When you reach the listing below, copy each line exactly.

----- Dataset excerpt -----

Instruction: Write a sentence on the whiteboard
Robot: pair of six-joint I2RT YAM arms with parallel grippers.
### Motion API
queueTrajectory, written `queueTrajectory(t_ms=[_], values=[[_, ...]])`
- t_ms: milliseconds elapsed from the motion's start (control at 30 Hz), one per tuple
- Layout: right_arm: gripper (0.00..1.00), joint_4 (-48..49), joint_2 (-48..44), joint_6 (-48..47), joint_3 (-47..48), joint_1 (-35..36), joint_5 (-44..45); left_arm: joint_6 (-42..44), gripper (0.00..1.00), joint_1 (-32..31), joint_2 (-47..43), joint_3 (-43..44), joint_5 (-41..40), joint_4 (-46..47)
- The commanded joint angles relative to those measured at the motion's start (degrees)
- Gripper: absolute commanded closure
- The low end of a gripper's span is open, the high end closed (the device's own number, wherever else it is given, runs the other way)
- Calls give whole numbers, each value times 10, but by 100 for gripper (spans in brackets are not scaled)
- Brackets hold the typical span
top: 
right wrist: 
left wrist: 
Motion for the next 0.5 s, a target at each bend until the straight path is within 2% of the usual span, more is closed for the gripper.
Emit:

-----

Written answer:
Instruction: Write a sentence on the whiteboard
Robot: pair of six-joint I2RT YAM arms with parallel grippers.
### Motion API
queueTrajectory, written `queueTrajectory(t_ms=[_], values=[[_, ...]])`
- t_ms: milliseconds elapsed from the motion's start (control at 30 Hz), one per tuple
- Layout: right_arm: gripper (0.00..1.00), joint_4 (-48..49), joint_2 (-48..44), joint_6 (-48..47), joint_3 (-47..48), joint_1 (-35..36), joint_5 (-44..45); left_arm: joint_6 (-42..44), gripper (0.00..1.00), joint_1 (-32..31), joint_2 (-47..43), joint_3 (-43..44), joint_5 (-41..40), joint_4 (-46..47)
- The commanded joint angles relative to those measured at the motion's start (degrees)
- Gripper: absolute commanded closure
- The low end of a gripper's span is open, the high end closed (the device's own number, wherever else it is given, runs the other way)
- Calls give whole numbers, each value times 10, but by 100 for gripper (spans in brackets are not scaled)
- Brackets hold the typical span
top: 
right wrist: 
left wrist: 
Motion for the next 0.5 s, a target at each bend until the straight path is within 2% of the usual span, more is closed for the gripper.
Emit:

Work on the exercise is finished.